We’ve already written about classifying instances in Python. However, it’s always nice to have a comprehensive list of classifiers and a step-by-step procedure at hand.
TRAINING THE CLASSIFIER
We start with simply importing Orange module into Python and loading our data set.
>>>> import Orange
>>>> data = Orange.data.Table("titanic")
We are using ’titanic.tab’ data. You can load any data set you want, but it does have to have a categorical class variable (for numeric targets use regression). Now we want to train our classifier.
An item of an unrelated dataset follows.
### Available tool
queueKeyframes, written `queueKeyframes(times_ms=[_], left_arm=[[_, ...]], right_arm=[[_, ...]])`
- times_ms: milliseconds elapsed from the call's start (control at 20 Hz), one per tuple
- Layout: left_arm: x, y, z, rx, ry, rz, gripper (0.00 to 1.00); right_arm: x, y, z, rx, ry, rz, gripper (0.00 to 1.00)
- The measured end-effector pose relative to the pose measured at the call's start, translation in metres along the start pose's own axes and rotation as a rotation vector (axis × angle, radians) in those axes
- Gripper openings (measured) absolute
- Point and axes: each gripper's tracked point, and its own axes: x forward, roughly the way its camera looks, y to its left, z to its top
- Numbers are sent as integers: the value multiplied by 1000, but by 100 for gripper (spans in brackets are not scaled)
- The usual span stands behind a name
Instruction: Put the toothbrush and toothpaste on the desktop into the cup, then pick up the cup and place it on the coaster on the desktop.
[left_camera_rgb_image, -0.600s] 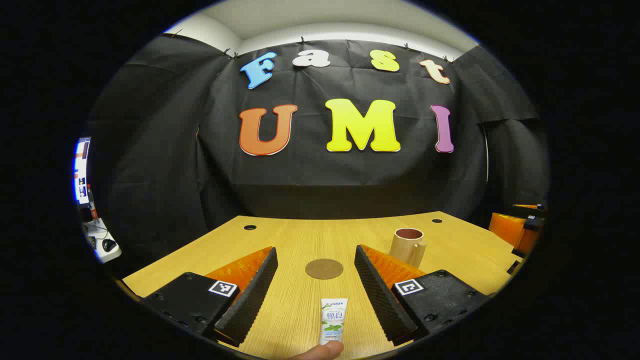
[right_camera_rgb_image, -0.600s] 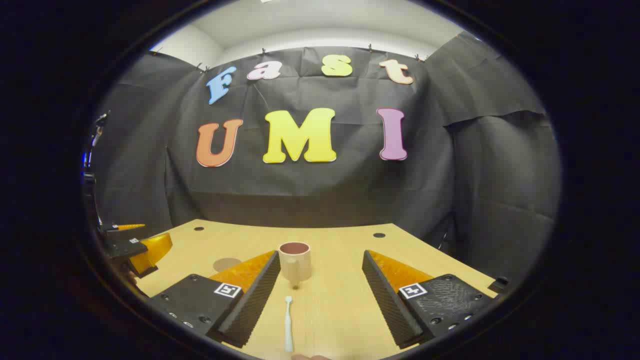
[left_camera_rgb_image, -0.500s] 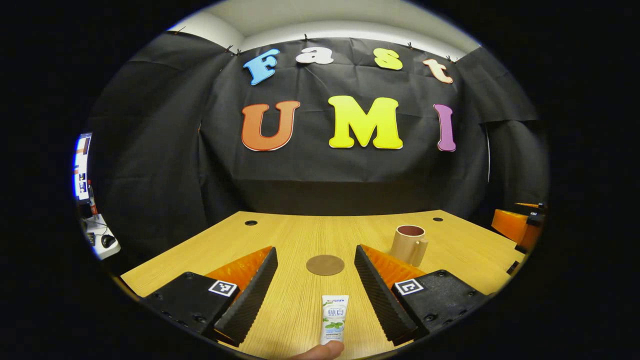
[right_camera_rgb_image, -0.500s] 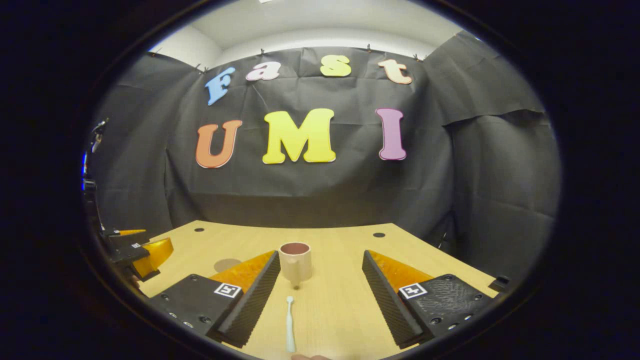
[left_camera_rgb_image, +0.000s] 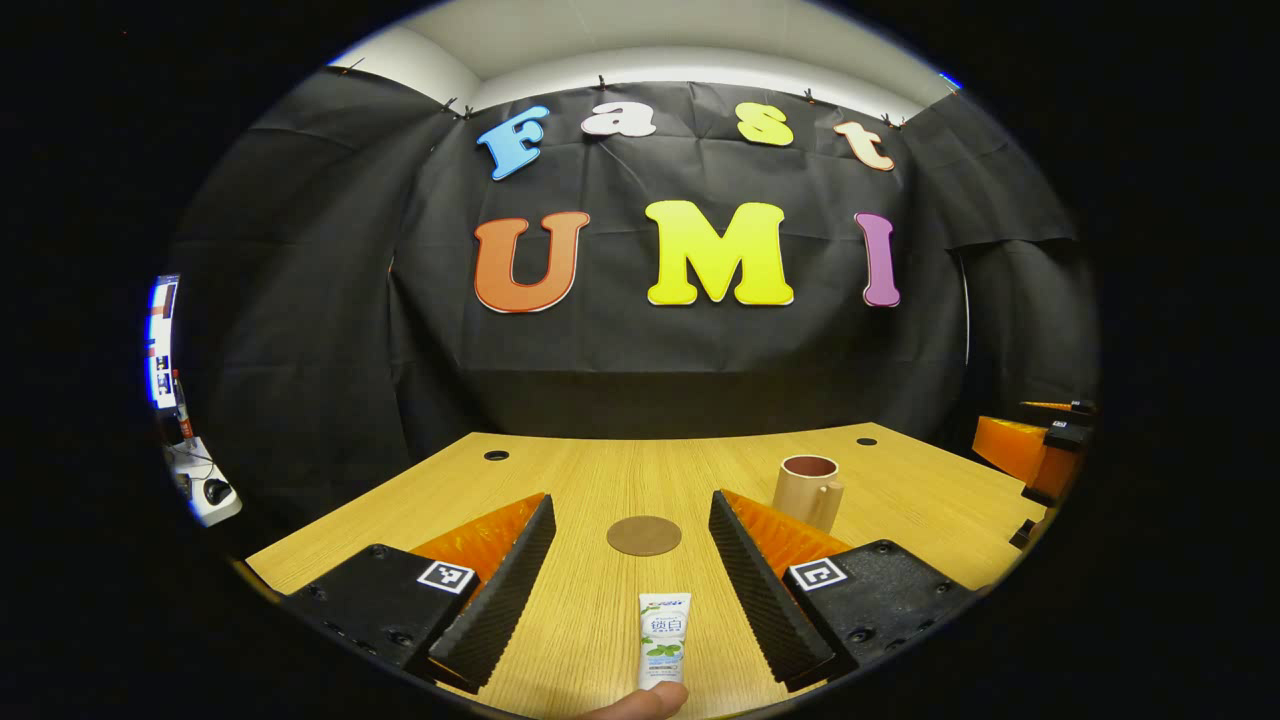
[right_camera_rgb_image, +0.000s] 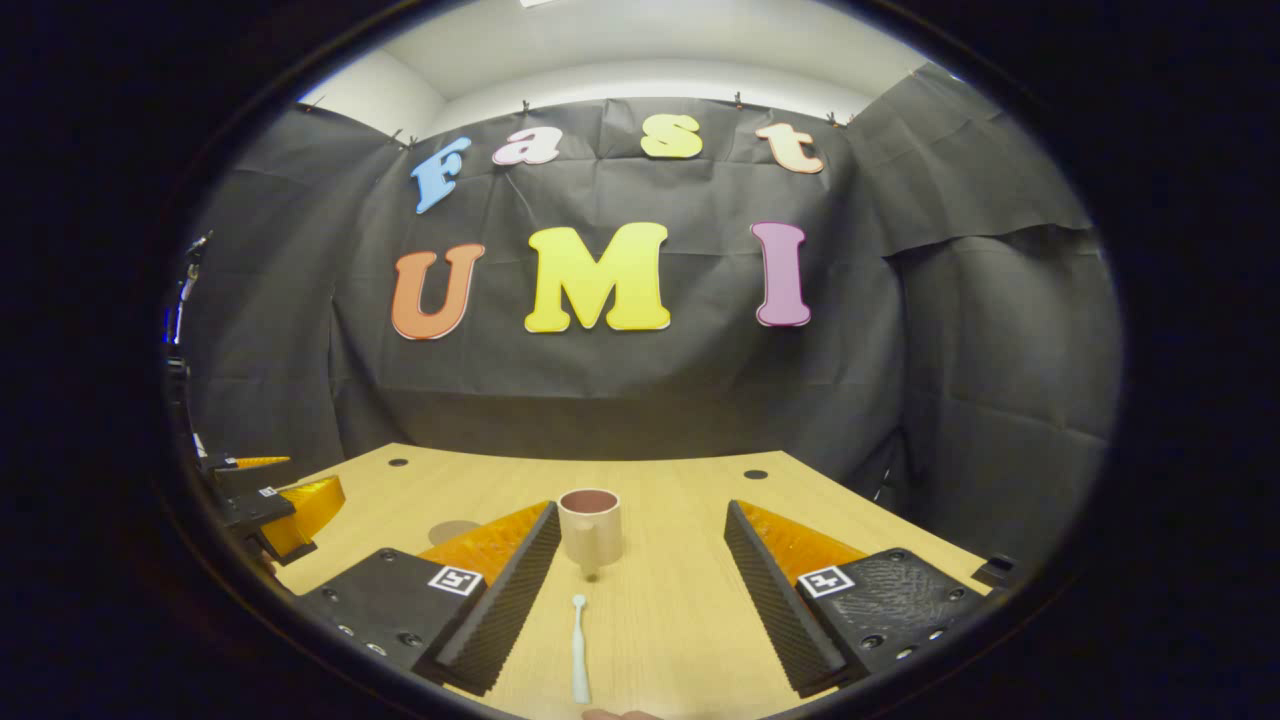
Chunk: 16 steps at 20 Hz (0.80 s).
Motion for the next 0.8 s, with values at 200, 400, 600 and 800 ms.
queueKeyframes(times_ms=[200,400,600,800], left_arm=[[-5,-2,-4,9,2,2,98],[-2,-2,-7,10,10,0,98],[-4,-1,-14,17,12,2,98],[-1,2,-32,22,41,2,98]], right_arm=[[-1,-4,-4,-15,12,-16,97],[3,-2,-16,-7,38,-5,97],[21,4,-56,-20,138,8,97],[37,14,-112,-39,288,27,98]])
>>>> learner = Orange.classification.LogisticRegressionLearner()
>>>> classifier = learner(data)
>>>> classifier(data[0])
Python returns the index of the value, as usual.
array[0.]
To check what’s in the class variable we print:
>>>>print("Name of the variable: ", data.domain.class_var.name)
>>>>print("Class values: ", data.domain.class_var.values)
>>>>print("Value of our instance: ", data.domain.class_var.values[0])
Name of the variable: survived
Class values: no, yes
Value of our instance: no
PREDICTIONS
If you want to get predictions for the entire data set, just give the classifier the entire data set.
>>>> classifier(data)
array[0, 0, 0, ..., 1, 1, 1]
If we want to append predictions to the data table, first use classifier on the data, then create a new domain with an additional meta attribute and finally form a new data table with appended predictions:
svm = classifier(data)
new_domain = Orange.data.Domain(data.domain.attributes, data.domain.class_vars, [data.domain.class_var])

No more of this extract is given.